# Aspire X-Cruiser??



## Feehan11 (Jan 17, 2006)

In the near future I plan to build a computer and I'm picking out parts now, I was looking for people's opinion on this case, it would be greatly appreciated if you tell me all of the pros&cons. Be honest!


PS- 
That doesn't look red to me? looks so much cooler orange.

http://www.xoxide.com/aspire-x-cruiser-case-red.html


----------



## ebackhus (Apr 21, 2005)

From what I can tell I see good and bad things...

Good: Rolled edges!!

Bad: Small holes in grates, consider using the Dremel on 'em.

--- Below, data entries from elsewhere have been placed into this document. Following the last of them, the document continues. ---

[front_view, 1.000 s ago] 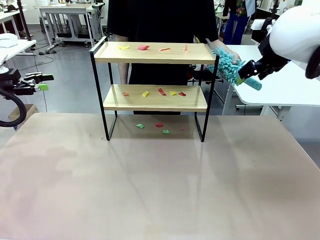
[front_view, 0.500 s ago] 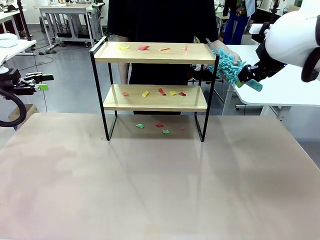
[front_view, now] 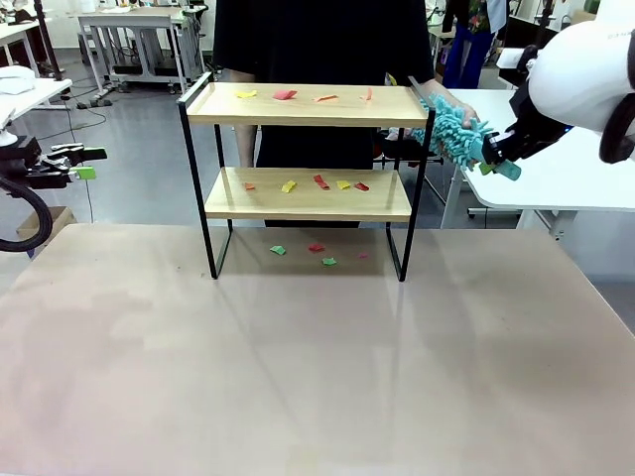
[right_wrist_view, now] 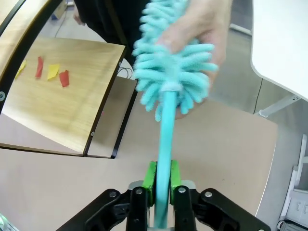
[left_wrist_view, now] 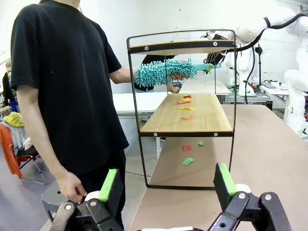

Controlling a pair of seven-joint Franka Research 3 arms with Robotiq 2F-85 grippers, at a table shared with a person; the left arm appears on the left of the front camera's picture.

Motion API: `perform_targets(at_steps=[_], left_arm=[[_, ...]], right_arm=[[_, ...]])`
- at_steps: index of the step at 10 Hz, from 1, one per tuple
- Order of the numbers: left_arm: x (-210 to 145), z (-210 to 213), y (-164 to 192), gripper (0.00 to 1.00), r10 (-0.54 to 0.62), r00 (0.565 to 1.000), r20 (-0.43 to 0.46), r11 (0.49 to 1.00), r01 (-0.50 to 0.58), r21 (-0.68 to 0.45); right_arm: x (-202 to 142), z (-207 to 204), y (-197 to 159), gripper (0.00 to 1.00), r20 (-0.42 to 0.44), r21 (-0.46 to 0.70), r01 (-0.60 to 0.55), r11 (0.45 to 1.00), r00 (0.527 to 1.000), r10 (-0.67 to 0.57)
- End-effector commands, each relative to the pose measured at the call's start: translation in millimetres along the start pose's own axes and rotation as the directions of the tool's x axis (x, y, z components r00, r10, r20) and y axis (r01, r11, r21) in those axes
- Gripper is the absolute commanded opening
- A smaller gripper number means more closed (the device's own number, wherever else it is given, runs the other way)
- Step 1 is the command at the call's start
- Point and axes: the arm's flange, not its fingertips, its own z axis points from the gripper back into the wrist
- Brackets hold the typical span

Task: Clean the shelf.
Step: Pick up the Duster handed by the human.

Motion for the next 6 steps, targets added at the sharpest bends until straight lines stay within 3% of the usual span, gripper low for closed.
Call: perform_targets(at_steps=[1,5,6], left_arm=[[2,0,-1,1.0,-0.015,1.0,-0.003,1.0,0.015,-0.003],[2,0,-1,1.0,-0.015,1.0,-0.003,1.0,0.015,-0.003],[2,0,-1,1.0,-0.015,1.0,-0.003,1.0,0.015,-0.003]], right_arm=[[2,5,0,0.0,-0.025,-0.012,0.045,0.999,0.999,-0.045],[1,6,-3,0.0,-0.032,-0.048,0.107,0.993,0.994,-0.109],[6,7,-13,0.0,0.036,-0.103,0.113,0.988,0.993,-0.11]])
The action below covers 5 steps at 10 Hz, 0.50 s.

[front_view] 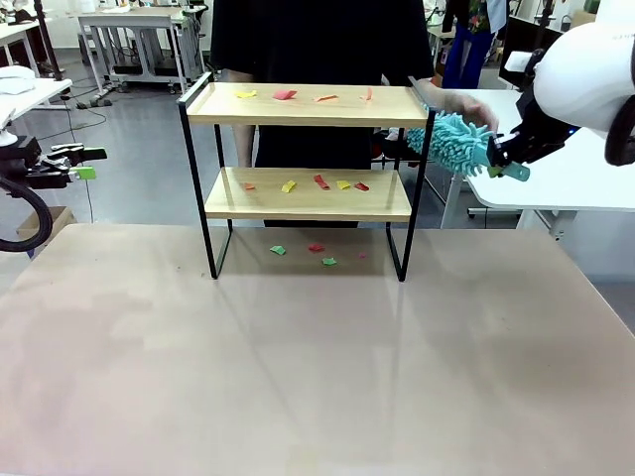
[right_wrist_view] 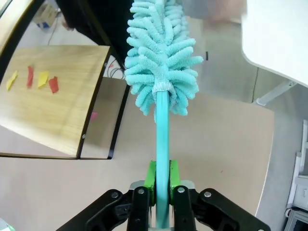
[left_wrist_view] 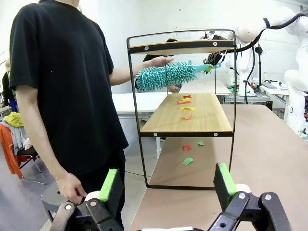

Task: Clean the shelf.
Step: Pick up the Duster handed by the human.

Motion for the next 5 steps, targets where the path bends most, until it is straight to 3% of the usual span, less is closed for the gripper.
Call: perform_targets(at_steps=[1,5], left_arm=[[1.7,0.0,-1.3,1.0,-0.015,1.0,-0.003,1.0,0.015,-0.003],[1.7,0.0,-1.3,1.0,-0.015,1.0,-0.003,1.0,0.015,-0.003]], right_arm=[[-1.6,-2.0,5.2,0.0,-0.013,0.017,-0.015,1.0,1.0,0.015],[-1.6,-2.0,5.2,0.0,-0.013,0.017,-0.015,1.0,1.0,0.015]])
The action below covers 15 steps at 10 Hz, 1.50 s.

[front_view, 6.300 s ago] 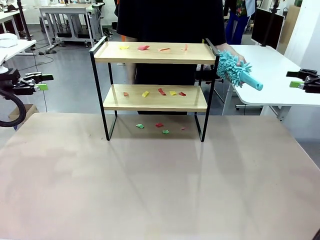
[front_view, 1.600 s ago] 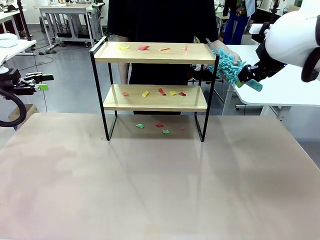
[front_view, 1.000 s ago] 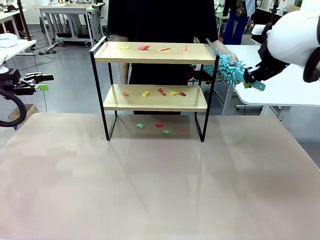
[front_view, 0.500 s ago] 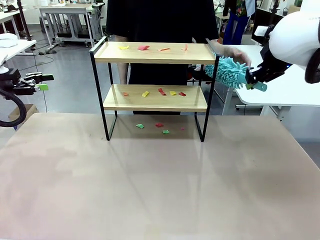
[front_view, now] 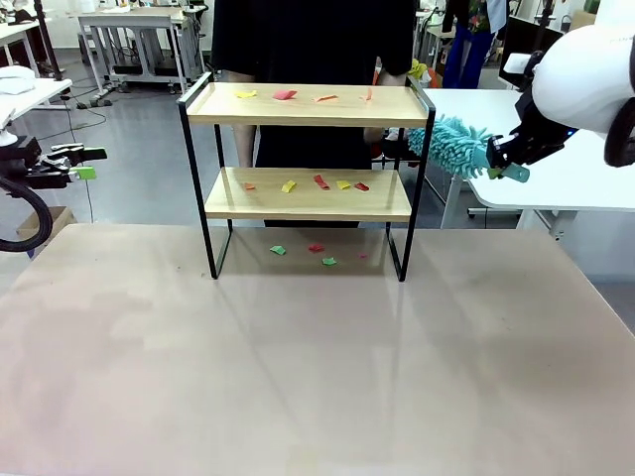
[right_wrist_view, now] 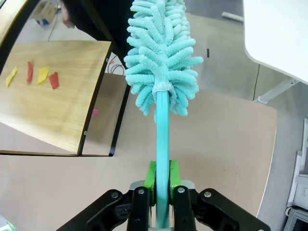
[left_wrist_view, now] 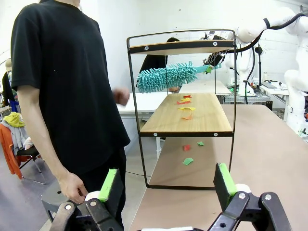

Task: Clean the shelf.
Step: Clean the specific section of the Shelf indicated by the human with the Duster.

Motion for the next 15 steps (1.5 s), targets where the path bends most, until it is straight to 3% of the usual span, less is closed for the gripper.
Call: perform_targets(at_steps=[1,5,6,9,12,15], left_arm=[[2,0,-1,1.0,-0.015,1.0,-0.003,1.0,0.015,-0.003],[2,0,-1,1.0,-0.015,1.0,-0.003,1.0,0.015,-0.003],[2,0,-1,1.0,-0.015,1.0,-0.003,1.0,0.015,-0.003],[2,0,-1,1.0,-0.015,1.0,-0.003,1.0,0.015,-0.003],[2,0,-1,1.0,-0.015,1.0,-0.003,1.0,0.015,-0.003],[2,0,-1,1.0,-0.015,1.0,-0.003,1.0,0.015,-0.003]], right_arm=[[1,2,-1,0.0,0.008,0.009,-0.005,1.0,1.0,0.005],[1,2,-1,0.0,0.008,0.009,-0.005,1.0,1.0,0.005],[0,0,0,0.13,0.0,0.0,0.0,1.0,1.0,0.0],[4,58,-31,0.13,0.0,0.006,-0.068,0.998,0.998,0.068],[-14,123,-67,0.13,-0.178,0.041,-0.202,0.979,0.962,0.206],[-38,169,-85,0.13,-0.338,0.106,-0.353,0.929,0.866,0.368]])
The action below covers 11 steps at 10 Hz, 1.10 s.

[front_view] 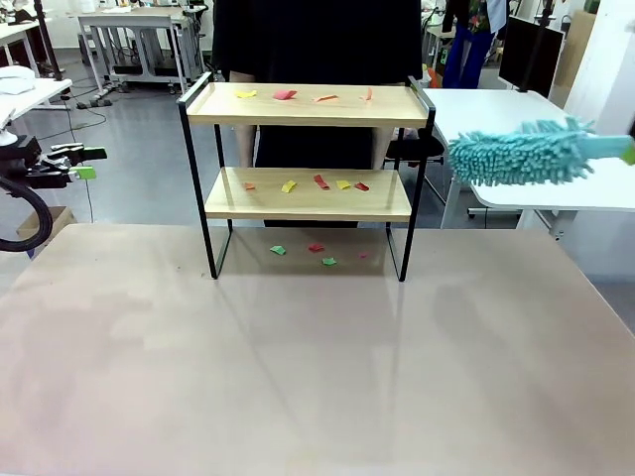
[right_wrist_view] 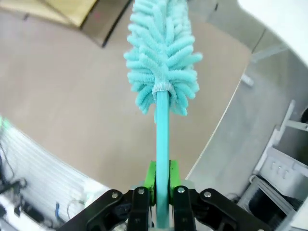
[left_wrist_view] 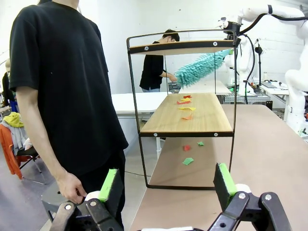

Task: Clean the shelf.
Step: Clean the specific section of the Shelf indicated by the human with the Duster.

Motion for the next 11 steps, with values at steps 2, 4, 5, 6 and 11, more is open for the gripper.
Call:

HDD bays are front to back.

I'd get one if it came in black.


----------



## Feehan11 (Jan 17, 2006)

Ohh but it does :exclaim:


----------



## manofsorrow (Feb 5, 2006)

One thing you may want to watch, my aspire case seems quite flimsy and some things don't quite line up as well as they should. But it all works quite nicely in the long run.


----------



## timk9 (Feb 22, 2006)

Well the X-Cruiser seems pretty similar to my X-Navigator and I'm quite impressed with it. The rolled edges help to keep me from bleeding on my precious gadgets. The aluminum seems really sturdy to me though I've heard complaints about it. And sure the front-to-back hard drive cages are a pain in the *** but I like that they are 3 removable cages. And they are very handy for mounting things other than hard drives. The case is a couple inches taller than other mid-towers, plenty of room for wiring and airflow. It comes with a 500W PSU that seems to perform wonderfully for a generic (or is it?), and the wires are already sleeved. Also, not many cases come with so many fans! The fan setup from the factory caught me by surprise and I haven't seen anyone else do it but it seems to work - intake in front, intake in BACK, and exhaust out the top, side, and PSU - interesting but make sure the back intake does not recycle hot air from the PSU.

I like everything about the case except for two things. The front panel wiring does not use the standard layout for the 1394 port- I had to use a multimeter to determine which pins are which. There is no documentation coming with the case or available online which shows the wire assignments. (Maybe the X-Cruiser improved on this?) It would also be nice to have a removable motherboard tray and a toggle switch for the front LEDs, they are very bright at night.

Tim


----------